▶ Assignment
Below are some records. Return exactly the lines from the one with "Could you please outline" to the one with "[(27, 138), (156, 140), (47, 76)]", and nothing else.
[[ Exercise inputs, beginning ]]
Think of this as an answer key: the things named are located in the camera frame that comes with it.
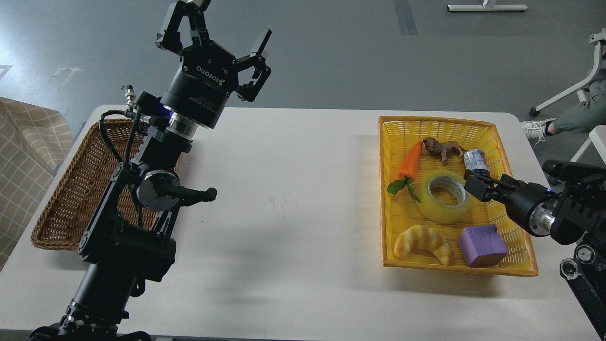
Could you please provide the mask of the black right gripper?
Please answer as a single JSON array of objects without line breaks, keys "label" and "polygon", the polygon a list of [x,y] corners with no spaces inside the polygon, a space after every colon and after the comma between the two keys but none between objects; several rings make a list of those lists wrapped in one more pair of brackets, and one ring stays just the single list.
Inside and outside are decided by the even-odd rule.
[{"label": "black right gripper", "polygon": [[497,180],[472,169],[464,172],[464,189],[480,202],[498,201],[508,217],[535,237],[550,235],[559,194],[537,183],[525,183],[507,174]]}]

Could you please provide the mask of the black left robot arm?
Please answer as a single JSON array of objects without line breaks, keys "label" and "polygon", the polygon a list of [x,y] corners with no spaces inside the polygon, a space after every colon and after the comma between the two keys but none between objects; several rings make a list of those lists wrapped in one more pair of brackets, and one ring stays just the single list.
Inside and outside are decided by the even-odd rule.
[{"label": "black left robot arm", "polygon": [[169,6],[156,46],[180,62],[164,95],[135,95],[128,85],[128,108],[101,115],[100,134],[118,164],[78,246],[89,267],[61,321],[37,328],[29,340],[151,340],[146,332],[118,335],[127,301],[144,293],[146,280],[161,281],[175,263],[171,235],[180,208],[218,194],[182,186],[176,164],[191,150],[199,126],[215,128],[232,93],[253,102],[271,74],[265,52],[271,30],[236,58],[209,37],[209,5],[178,0]]}]

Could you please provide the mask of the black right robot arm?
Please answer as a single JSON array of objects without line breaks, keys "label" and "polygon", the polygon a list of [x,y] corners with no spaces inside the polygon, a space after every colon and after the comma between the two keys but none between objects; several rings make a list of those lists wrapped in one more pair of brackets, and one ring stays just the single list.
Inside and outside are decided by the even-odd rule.
[{"label": "black right robot arm", "polygon": [[491,178],[466,170],[465,190],[482,202],[502,203],[514,223],[535,237],[576,244],[559,265],[561,277],[578,300],[600,339],[606,332],[606,203],[604,168],[580,162],[547,160],[543,171],[565,184],[554,192],[504,174]]}]

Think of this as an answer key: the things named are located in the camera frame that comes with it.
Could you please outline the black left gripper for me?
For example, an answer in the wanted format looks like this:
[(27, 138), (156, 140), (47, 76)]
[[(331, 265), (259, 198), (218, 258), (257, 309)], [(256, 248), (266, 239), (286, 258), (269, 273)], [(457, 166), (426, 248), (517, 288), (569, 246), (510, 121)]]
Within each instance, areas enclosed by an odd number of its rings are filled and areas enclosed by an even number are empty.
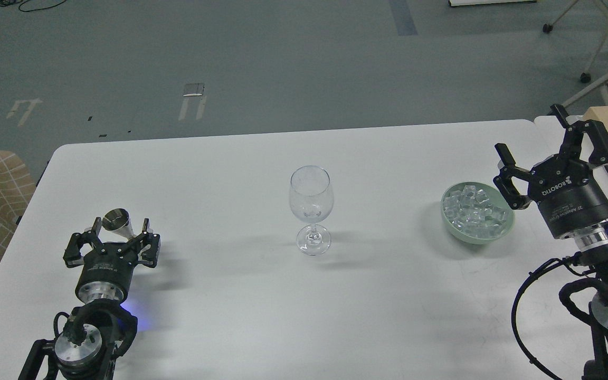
[[ Exercise inputs, end ]]
▶ Exercise response
Could you please outline the black left gripper for me?
For example, an answer in the wanted format looks like this:
[(27, 138), (156, 140), (47, 76)]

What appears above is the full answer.